**INSTRUCTIONS FOR THE TASK:** Only lines holding "camera" are needed; copy each of them from the data below.

Dataset excerpts:
..............................

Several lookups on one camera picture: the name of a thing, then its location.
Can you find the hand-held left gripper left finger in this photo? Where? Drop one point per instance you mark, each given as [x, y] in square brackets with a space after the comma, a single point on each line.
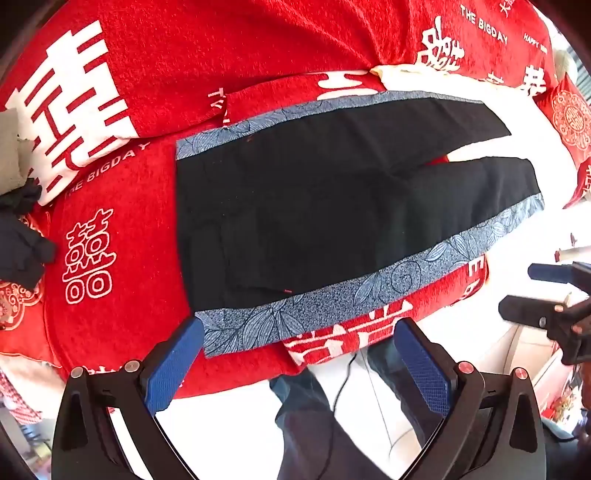
[173, 369]

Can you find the red embroidered pillow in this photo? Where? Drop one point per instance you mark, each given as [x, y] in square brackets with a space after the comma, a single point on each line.
[570, 120]
[21, 318]

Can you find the red checkered cloth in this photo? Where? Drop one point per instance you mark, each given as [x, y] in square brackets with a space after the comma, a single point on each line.
[18, 401]

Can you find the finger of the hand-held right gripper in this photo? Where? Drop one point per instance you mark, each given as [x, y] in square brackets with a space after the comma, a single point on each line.
[551, 272]
[526, 311]

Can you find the black pants with blue stripe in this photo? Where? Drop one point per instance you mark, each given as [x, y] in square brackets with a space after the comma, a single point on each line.
[323, 207]

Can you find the red printed blanket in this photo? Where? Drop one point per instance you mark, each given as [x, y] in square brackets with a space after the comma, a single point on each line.
[184, 60]

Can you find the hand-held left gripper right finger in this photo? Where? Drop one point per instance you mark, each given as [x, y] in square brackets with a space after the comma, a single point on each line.
[422, 369]

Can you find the dark cloth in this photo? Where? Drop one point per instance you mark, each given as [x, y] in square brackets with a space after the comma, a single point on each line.
[21, 249]

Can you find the person's left leg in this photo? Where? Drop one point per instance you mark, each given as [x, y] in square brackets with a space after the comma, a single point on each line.
[314, 429]

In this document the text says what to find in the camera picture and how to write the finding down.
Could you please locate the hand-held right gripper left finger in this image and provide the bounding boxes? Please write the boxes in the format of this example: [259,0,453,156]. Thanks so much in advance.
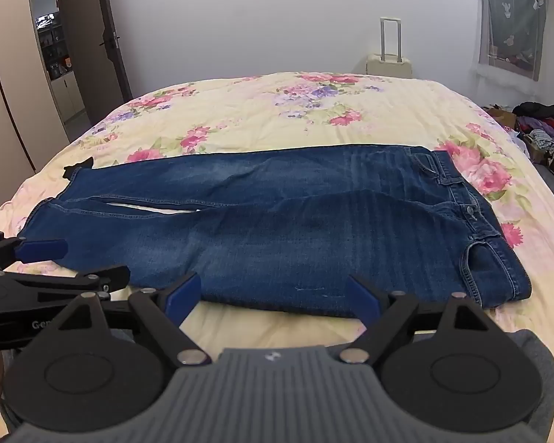
[51,271,212,366]

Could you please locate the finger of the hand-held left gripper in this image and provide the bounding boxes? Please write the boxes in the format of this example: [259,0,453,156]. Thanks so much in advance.
[0,265,131,297]
[0,232,69,272]

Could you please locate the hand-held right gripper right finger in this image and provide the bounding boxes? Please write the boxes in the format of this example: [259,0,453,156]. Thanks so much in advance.
[339,274,497,364]

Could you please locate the blue denim pants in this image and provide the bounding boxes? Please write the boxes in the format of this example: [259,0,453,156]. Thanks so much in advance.
[21,144,533,319]

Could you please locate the black cloth piece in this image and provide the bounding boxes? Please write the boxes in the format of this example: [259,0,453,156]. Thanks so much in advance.
[63,157,96,179]

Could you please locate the beige wardrobe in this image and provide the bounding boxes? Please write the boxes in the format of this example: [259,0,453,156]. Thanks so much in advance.
[0,0,71,215]

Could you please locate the shelf cabinet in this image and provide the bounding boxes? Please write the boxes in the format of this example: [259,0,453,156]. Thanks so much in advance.
[30,0,86,123]

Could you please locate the floral bedspread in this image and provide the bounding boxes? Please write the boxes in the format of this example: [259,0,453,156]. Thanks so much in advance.
[0,71,554,425]

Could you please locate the cardboard box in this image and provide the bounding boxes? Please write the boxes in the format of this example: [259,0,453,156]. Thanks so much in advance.
[484,105,519,131]

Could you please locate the dark brown door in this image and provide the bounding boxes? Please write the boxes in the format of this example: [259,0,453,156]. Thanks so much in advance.
[65,0,134,123]

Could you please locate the cream suitcase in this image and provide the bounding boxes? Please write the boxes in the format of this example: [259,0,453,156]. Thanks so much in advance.
[366,17,415,79]

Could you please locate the pile of clothes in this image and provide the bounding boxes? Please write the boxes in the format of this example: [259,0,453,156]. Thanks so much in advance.
[512,101,554,163]

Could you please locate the grey patterned curtain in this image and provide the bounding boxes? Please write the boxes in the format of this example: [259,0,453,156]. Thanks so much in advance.
[473,0,550,80]

..............................

**OUTPUT FOR THIS TASK:**
Several lookups on one camera picture: the name of a thing, then its location.
In this document the text says what to find in the camera picture and how to write the finding down.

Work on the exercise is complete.